▸ Problem description
Please give back word for word the lines of the material below between the line containing "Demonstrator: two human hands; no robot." and the line containing "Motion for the", inclusive.

========================

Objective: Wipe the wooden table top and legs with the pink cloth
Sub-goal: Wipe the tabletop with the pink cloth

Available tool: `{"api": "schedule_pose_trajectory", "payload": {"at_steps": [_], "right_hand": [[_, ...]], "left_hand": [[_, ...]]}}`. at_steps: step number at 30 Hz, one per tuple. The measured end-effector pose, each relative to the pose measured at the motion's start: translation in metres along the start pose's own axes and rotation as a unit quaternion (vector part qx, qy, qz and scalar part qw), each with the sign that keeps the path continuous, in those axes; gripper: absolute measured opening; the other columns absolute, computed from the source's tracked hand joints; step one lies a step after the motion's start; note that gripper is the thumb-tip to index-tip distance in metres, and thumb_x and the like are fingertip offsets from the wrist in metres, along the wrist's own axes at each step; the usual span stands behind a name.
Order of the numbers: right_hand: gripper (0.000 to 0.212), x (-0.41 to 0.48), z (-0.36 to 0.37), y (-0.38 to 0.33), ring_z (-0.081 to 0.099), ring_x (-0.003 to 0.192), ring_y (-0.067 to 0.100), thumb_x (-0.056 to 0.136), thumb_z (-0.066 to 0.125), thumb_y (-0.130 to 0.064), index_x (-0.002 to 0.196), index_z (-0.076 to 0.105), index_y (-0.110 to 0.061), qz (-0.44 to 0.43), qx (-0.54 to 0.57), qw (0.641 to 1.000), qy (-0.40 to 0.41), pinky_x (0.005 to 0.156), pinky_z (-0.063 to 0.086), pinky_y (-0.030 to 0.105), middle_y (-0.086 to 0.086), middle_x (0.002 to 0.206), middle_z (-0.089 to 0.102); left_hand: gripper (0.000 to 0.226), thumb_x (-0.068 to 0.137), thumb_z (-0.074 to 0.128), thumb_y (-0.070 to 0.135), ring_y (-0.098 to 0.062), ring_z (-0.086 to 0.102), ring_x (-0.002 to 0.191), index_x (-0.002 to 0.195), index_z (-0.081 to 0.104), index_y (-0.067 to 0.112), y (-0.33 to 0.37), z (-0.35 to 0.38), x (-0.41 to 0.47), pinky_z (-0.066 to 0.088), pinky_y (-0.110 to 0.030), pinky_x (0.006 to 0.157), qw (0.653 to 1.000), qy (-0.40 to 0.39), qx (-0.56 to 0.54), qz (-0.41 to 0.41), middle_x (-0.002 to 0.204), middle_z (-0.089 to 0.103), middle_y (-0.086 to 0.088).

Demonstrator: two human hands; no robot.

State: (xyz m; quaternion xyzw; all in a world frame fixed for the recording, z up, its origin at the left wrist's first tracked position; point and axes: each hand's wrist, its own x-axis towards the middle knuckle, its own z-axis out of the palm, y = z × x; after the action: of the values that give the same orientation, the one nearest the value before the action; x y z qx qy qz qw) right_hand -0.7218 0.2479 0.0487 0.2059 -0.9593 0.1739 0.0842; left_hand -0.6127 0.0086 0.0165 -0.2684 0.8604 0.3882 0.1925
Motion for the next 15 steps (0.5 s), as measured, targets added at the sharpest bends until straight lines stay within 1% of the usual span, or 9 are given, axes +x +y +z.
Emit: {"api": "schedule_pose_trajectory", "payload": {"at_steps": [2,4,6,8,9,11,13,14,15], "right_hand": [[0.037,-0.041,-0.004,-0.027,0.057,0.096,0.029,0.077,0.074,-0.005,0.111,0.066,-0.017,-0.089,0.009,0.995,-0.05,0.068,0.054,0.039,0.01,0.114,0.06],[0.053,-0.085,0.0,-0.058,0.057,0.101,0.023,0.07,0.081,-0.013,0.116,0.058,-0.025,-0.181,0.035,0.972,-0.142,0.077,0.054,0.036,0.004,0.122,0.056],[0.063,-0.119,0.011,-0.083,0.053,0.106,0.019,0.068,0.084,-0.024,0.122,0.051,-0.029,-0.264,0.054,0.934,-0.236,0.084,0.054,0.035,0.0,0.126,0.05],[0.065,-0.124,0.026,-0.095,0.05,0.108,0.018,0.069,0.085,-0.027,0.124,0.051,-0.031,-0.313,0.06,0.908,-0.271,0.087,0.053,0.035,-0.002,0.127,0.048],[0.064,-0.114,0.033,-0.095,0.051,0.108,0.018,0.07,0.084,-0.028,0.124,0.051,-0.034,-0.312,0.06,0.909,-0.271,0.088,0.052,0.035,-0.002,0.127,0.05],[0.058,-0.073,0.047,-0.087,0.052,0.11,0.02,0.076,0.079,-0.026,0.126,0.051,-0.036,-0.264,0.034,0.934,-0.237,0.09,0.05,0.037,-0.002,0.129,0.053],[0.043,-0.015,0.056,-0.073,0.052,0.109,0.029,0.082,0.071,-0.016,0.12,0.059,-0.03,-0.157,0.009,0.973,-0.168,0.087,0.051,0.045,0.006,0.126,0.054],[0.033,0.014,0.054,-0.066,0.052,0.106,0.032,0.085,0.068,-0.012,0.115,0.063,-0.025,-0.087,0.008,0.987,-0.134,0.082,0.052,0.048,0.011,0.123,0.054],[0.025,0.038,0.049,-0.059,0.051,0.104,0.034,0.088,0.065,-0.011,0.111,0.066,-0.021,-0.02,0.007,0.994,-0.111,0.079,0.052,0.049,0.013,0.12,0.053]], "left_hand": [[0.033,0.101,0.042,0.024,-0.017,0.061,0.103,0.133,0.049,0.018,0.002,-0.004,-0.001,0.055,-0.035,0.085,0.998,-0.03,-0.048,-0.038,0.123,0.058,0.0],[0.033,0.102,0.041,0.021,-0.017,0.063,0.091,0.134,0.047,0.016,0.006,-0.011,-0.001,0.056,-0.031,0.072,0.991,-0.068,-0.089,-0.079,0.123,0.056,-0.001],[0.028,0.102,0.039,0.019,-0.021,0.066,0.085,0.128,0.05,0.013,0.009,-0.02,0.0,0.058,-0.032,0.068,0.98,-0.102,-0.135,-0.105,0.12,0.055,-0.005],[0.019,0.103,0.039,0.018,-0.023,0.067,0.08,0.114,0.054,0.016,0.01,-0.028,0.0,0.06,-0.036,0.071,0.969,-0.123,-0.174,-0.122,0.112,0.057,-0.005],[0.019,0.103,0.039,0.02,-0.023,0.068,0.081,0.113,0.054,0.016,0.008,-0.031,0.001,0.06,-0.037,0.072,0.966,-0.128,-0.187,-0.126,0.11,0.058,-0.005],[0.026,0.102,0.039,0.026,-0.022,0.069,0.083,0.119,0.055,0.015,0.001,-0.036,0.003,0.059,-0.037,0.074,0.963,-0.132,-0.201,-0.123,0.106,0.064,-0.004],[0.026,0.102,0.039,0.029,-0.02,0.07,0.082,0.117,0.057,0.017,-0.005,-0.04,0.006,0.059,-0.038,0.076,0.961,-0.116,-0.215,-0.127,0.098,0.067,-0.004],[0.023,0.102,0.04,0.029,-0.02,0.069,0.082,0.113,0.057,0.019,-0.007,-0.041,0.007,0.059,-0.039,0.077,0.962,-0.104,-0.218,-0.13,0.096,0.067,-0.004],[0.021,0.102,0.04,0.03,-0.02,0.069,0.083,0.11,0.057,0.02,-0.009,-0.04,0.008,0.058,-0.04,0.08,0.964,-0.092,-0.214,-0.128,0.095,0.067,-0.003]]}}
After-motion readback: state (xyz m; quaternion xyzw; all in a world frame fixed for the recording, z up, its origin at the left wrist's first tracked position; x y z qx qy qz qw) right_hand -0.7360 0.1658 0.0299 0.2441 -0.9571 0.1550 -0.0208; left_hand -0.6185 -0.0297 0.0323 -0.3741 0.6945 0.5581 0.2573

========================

▸ Solution to this exercise
Demonstrator: two human hands; no robot.

State: (xyz m; quaternion xyzw; all in a world frame fixed for the recording, z up, its origin at the left wrist's first tracked position; point and axes: each hand's wrist, its own x-axis towards the middle knuckle, its own z-axis out of the palm, y = z × x; after the action: of the values that give the same orientation, the one nearest the value before the action; x y z qx qy qz qw) right_hand -0.7218 0.2479 0.0487 0.2059 -0.9593 0.1739 0.0842; left_hand -0.6127 0.0086 0.0165 -0.2684 0.8604 0.3882 0.1925
Motion for the next 15 steps (0.5 s), as measured, targets added at the sharpest bends until straight lines stay within 1% of the usual span, or 9 are given, axes +x +y +z.

That concludes the response.